The first of the two “Bob’s” in our story is my father.  He passed away in 2004, a (young) senior, Caucasian man hailing from a small & un-heard of town in Indiana.  He left a beautiful wake positive marks, memories, & respect with all whom he crossed paths with.  He was a good father and a good man.  He made me and countless others laugh in eye rolling and, frequently, embarrassing ways and instilled in me an annoyed, frustrated, yet ultimately appreciated skill regarding mischievous, laughter filled, sarcasm & sparring.  His wardrobe choices bordered on tragic, his vibrant and passionate personality and melodic, deep, & talented singing voice never lost on those who encountered it.  A product of a poverty stricken upbringing, he was raised across the street from train tracks with his parents, a brother, and five sisters in a three bedroom, 1 bath household.  With purpose and determination, he embraced education, both personally & professionally, and became known as a standout in his mathematical career and, mostly privately and always humbly, as a man who strove to improve the lives of others through providing inspiration and opportunities otherwise unavailable.

Twenty some years ago my parents together realized a dream as they set off on an eagerly anticipated African safari.  During their trip my parents found themselves so deeply touched and impressed by their young, local, male, tour guide that my father took it upon himself to rally with their other, newly met, tour companions.  Without direct solicitation but merely through intentionally casual conversation relaying a dream, my father managed to gather significant funds from the other travelers in their group to help this young man begin his own safari/guide outfit in Africa, one that he had wistfully indicated was his dream.  Little did he know that this casual conversation with an American tourist would open a door to a new and better life of independence and financial freedom.

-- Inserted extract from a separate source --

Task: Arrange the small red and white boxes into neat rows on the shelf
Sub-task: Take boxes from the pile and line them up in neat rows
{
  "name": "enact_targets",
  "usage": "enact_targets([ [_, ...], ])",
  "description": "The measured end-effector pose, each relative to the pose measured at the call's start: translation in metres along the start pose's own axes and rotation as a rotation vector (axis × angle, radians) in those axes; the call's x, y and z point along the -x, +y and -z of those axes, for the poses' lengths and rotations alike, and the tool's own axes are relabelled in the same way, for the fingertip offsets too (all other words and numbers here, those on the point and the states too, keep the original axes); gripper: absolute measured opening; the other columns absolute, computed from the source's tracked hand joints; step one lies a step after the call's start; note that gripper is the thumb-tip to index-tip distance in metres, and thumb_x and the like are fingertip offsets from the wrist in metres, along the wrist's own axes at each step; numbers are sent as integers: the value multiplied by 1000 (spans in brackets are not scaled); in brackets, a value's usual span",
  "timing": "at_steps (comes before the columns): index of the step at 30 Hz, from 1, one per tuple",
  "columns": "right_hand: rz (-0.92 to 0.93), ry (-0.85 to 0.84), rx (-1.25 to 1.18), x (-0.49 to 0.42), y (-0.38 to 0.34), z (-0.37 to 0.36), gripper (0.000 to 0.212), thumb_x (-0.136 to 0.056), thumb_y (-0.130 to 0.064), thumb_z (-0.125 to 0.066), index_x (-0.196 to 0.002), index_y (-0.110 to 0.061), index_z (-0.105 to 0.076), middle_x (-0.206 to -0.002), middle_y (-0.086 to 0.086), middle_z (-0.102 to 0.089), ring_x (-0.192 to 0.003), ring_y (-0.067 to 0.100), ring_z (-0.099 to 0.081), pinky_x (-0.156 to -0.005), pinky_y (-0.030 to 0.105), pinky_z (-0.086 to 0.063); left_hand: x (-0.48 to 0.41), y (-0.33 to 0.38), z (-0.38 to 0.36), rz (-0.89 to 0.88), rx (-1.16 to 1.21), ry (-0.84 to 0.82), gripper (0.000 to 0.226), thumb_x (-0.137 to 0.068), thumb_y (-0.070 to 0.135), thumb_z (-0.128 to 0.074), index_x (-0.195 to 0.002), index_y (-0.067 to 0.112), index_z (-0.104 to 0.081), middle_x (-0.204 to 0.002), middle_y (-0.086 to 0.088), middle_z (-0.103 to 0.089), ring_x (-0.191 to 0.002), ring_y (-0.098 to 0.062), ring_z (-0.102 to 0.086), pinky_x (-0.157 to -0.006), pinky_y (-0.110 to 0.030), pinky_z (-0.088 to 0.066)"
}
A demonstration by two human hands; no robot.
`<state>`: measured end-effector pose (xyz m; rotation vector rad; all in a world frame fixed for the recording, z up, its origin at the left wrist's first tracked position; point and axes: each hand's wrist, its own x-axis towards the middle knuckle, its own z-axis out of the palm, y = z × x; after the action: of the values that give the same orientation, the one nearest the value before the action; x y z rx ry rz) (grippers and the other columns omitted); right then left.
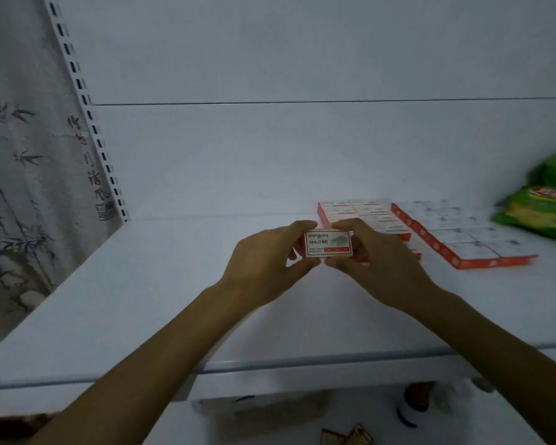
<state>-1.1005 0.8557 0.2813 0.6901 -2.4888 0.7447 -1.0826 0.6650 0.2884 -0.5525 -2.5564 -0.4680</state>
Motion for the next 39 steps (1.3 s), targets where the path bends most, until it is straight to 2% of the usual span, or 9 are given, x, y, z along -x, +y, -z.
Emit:
enact_targets([
  [3,-18,88,50,19,31,32,54,-78,-43,-61,-124,-18,-53,-120,2,-63,-99,20,-66,-83,25,-48,-20,41,-22,8,39,-4,65,-84,52,-55,-141,35,-28,-122,11,-60,-93,-6,-59,-82,-21,-47],
  [7,-76,168,138,34,66,74,57,-77,-50,-59,-124,-20,-52,-107,4,-69,-86,24,-66,-83,44,-52,-37,80,-53,73,83,-20,88,-77,58,-60,-145,36,-10,-134,10,-51,-114,-15,-55,-93,-34,-47],
  [10,-77,201,108,36,89,95,59,-75,-59,-53,-119,-20,-56,-102,1,-70,-79,17,-65,-82,46,-51,-43,89,-73,60,24,24,82,-79,55,-61,-145,25,-21,-144,3,-41,-127,-17,-40,-101,-35,-37],
  [14,-74,182,106,27,113,101,59,-76,-58,-53,-119,-17,-57,-110,3,-66,-86,16,-61,-84,49,-49,-44,88,-92,77,-75,18,72,-83,53,-57,-142,19,-32,-147,0,-36,-134,-19,-31,-109,-35,-28],
  [21,-34,-71,396,4,130,75,54,-86,-57,-48,-128,-24,-49,-122,2,-59,-111,21,-53,-104,43,-24,-39,86,-99,146,-92,-58,58,-89,51,-48,-139,21,-39,-146,0,-38,-134,-18,-31,-108,-34,-30],
  [26,4,-191,482,0,131,59,47,-90,-51,-43,-129,-25,-49,-124,2,-52,-115,20,-46,-102,40,-24,-39,86,-100,164,-72,-60,56,-91,48,-48,-139,23,-38,-146,3,-37,-135,-14,-28,-107,-31,-31],
  [30,62,-126,411,1,130,54,38,-89,-40,-52,-124,-23,-55,-120,2,-54,-112,21,-47,-100,39,-27,-38,85,-100,125,-71,-26,53,-90,48,-47,-135,18,-45,-140,-1,-45,-129,-18,-38,-105,-36,-37],
  [34,159,28,310,10,130,49,26,-78,-28,-70,-102,-15,-68,-101,7,-64,-93,27,-59,-88,41,-38,-38,84,-100,39,-78,38,51,-88,46,-44,-126,13,-54,-129,-6,-55,-119,-23,-49,-101,-34,-39],
  [39,125,3,361,8,139,51,33,-75,-30,-73,-104,-17,-65,-105,6,-65,-97,27,-59,-92,42,-37,-38,83,-101,23,-54,37,46,-87,43,-47,-120,13,-58,-122,-3,-59,-113,-20,-52,-96,-29,-40],
])
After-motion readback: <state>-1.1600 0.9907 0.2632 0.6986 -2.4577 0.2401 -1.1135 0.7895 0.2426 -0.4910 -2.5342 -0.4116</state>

And now we move on to Bob #2.

Fast forward eight years after my father’s passing and 15+ years after the trip in reference, the “safari group” continued to remain in occassional touch, primarily over the holidays.  On this long after holiday season, I received a phone call from my mother to share the most amazing information she had just received from someone within the group.  The news was that a message had been received down the internet pipeline from this long-ago man with a dream, a resident of Tanzania, Africa.  The man now had a son…..and the son’s name is BOB.

Yes, there is an African boy in Tanzania named BOB, after my father.

We all hope to leave a legacy.  Some type of positive mark, memory, or difference in this world after we are gone and I cannot think of a better one.  I am filled with pride, joy, gratitude, and appreciation for being raised by a man with such heart, values, and kindness.  I am quite certain that when this son introduces himself in his native country that it is met with question and that the answer always involves my father in the most wonderful of ways.

A favorite quote of mine goes, “Kindness is the language that the deaf can hear and the blind can see.”.  Helen Keller said that, not Bob….but he could have.

DAD
Bob in his safari hat, ready for adventure!